Esprits ouverts en sections fermées
On s’appesantirait bien sur l’effet qu’a occasionné sur nous l’expérience de l’enfermement, les barreaux, les grillages, les verrous, les talkies qui grésillent constamment. Les sections fermées renvoient brusquement à une réalité violente. Particulièrement, quand le juge de la jeunesse s’est dessaisi du dossier du jeune et le condamne à la dureté réservée aux adultes, l’antichambre de la prison, le point aveugle de notre impuissance.
Nous préférons mettre en évidence les éducateur·ice·s souriants, à la poigne ferme et souple, des coordinateur·ice·s engagés, animés de bienveillance déterminée que nous avons pu cueillir et palper. Nous préférons témoigner de l’humour de ces jeunes qui se cherchent un chemin. Nous avons entendu des idées critiques, parfois radicales, des envies de croire, des valeurs. Beaucoup que nous partageons. D’autres moins et même, rarement à vrai dire, beaucoup moins. Mais nous avons aussi ressenti que la discussion ouverte repoussait la violence. Elle cultive du lien, de l’humanité. Ça, c’est essentiel.
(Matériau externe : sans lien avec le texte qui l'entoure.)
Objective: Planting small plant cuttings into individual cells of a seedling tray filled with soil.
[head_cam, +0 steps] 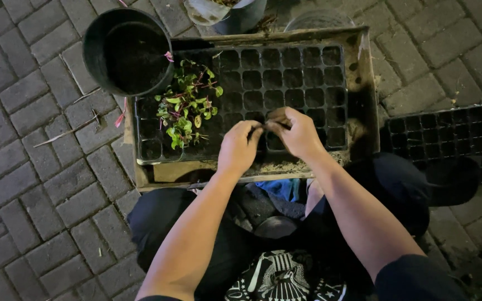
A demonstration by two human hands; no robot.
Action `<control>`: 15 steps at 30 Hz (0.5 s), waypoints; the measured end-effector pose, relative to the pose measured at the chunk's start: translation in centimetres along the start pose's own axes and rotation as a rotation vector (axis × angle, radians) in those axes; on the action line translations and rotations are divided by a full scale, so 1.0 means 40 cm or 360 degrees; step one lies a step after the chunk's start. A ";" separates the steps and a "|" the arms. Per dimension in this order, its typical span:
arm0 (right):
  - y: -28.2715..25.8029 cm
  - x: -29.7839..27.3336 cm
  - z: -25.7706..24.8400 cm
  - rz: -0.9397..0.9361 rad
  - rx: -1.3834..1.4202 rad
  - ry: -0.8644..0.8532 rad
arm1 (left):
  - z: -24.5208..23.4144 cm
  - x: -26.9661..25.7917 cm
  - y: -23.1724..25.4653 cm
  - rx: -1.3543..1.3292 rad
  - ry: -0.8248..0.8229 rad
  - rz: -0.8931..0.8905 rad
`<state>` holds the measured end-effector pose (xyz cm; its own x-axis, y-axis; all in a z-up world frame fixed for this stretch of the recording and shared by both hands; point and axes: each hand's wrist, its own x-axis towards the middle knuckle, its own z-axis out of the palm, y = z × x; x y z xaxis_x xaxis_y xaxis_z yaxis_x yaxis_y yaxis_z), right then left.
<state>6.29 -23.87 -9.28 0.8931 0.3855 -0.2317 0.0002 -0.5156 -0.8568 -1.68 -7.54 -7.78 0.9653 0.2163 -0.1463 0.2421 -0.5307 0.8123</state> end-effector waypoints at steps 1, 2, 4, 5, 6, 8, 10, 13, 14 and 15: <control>-0.015 -0.003 -0.006 -0.0089 -0.0122 0.0061 | -0.002 0.003 -0.003 0.0013 0.0030 -0.0008; 0.020 0.008 -0.008 -0.0087 -0.0122 0.0059 | -0.018 0.002 0.017 0.0012 0.0029 -0.0011; 0.089 0.032 -0.010 -0.0313 -0.0724 0.0085 | -0.053 0.001 0.056 -0.0014 0.0066 -0.0204; 0.087 0.028 0.004 -0.0314 -0.0722 0.0085 | -0.057 0.003 0.053 -0.0012 0.0066 -0.0205; 0.087 0.023 0.016 -0.0131 -0.0294 0.0125 | -0.057 0.005 0.050 -0.0003 0.0083 -0.0225; 0.096 0.011 0.033 0.0049 0.0131 0.0163 | -0.056 0.007 0.050 0.0003 0.0101 -0.0241; 0.113 -0.003 0.048 -0.0410 -0.1325 -0.0118 | -0.052 0.002 0.053 0.0004 0.0102 -0.0312; 0.107 -0.014 0.048 -0.0574 -0.1514 -0.0135 | -0.053 0.003 0.049 0.0038 0.0088 -0.0315; 0.099 -0.016 0.044 -0.0573 -0.1514 -0.0135 | -0.058 0.001 0.056 0.0038 0.0087 -0.0315; 0.090 -0.018 0.040 -0.0536 -0.1507 -0.0218 | -0.063 -0.001 0.064 0.0016 0.0082 -0.0344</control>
Les témoignages RAFRAP de Mansour, de Eric, de Marie ou de Nabila, Lydie, Fatima, Saliha, les Mamans – les irremplaçables Mamans – ou Aziz le Papa, recueillaient chez les pensionnaires IPPJ de l’attention, avivaient leur compétence à l’empathie. L’émotion était palpable, plusieurs yeux tristes. Mais, souvent, la rationalité dynamique des échanges n’autorisait pas qu’elle s’empêtre dans le larmoiement ou la victimisation. En effet, les récits de vie sont construits par les témoins : l’histoire est belle de résilience, elle autorise la reconstruction, elle encourage à la réparation, elle autorise la possibilité d’un avenir. Nous avons alors pu entendre des projets, des idées, du nerf, du bon sens, de la détermination à exister. Pas chez tous, pas toujours, pas de miracle. Mais de la construction collective d’échanges humains. Très humains.